The parameter Maximum Frequency is limiting factor on performance.
The posted code will implement as combinational logic whose max delay is 1/Maximum Frequency for the given module.

If the modules are implemented as part of a single clock synchronous system, then the max clock rate of the system will be is controlled by the slowest module which is the wallace_adder_module at 136.59 MHz.
The delay to obtain a new sample from any module in that system is 1/136.59 MHz = 7.3212 ns.

Consider an assembly line of workers consisting of multiple workstations; the performance limiting factor of the line is the slowest station.

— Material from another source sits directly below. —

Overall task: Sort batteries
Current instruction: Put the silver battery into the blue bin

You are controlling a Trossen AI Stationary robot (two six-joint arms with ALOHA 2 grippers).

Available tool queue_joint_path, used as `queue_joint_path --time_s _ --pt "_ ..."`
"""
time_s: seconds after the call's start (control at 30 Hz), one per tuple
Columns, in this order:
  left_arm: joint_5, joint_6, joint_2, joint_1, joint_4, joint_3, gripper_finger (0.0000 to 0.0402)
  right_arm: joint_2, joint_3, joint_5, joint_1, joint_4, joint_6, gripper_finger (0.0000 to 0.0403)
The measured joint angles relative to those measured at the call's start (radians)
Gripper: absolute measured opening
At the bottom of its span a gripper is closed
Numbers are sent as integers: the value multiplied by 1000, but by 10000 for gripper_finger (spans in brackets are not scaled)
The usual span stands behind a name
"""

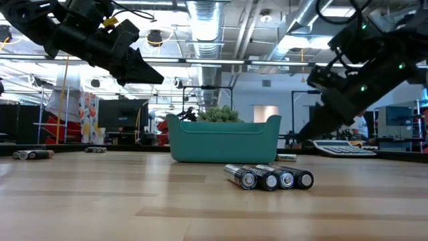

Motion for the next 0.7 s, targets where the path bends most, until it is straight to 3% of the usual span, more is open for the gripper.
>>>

There is no expected, actual, or average delay reported by fpga timing tools. There is no theoretical delay. The tools report the maximum so that designers can select a maximum clock frequency. If the delay thru the logic is > than the clock frequency, the design does not work. The assumption in synchronous design is that the logic produce 1 logical result per clock cycle.
Here is the options menu for reporting delays in Vivado's timing analyzer. Other vendors will be similar.
如何在Timing Analyzer中正确计算设备的频率,Intel Quartus

A theoretical delay could be manually postulated based on mapping to theoretical gate delays, however fpga's don't target gates (they target the vendors macro blocks) so those models don't exist in the scope of fpga tools.

Since Vivado provides min delays, you could take min + max/2 as a typical; however I would not rely on that number in any way other than as a thought experiment.

It looks like you synthesized the modules separately without any top level module to bring them together. The hardware implementation & performance numbers will change significantly when they are synthesized together because of combining. Same will happen when combined into a synchronous system with registers/flip flops.

If you want to understand the nature of the delays better, open the tools RTL view and take a close look at how the logic got mapped to the vendors hardware.

There is no need to attempt to align delays between modules for fpga design. Put modules in a synchronous system so that each module is surrounded by registers/ff's and the system acts as if each modules produces a new answer every clock edge.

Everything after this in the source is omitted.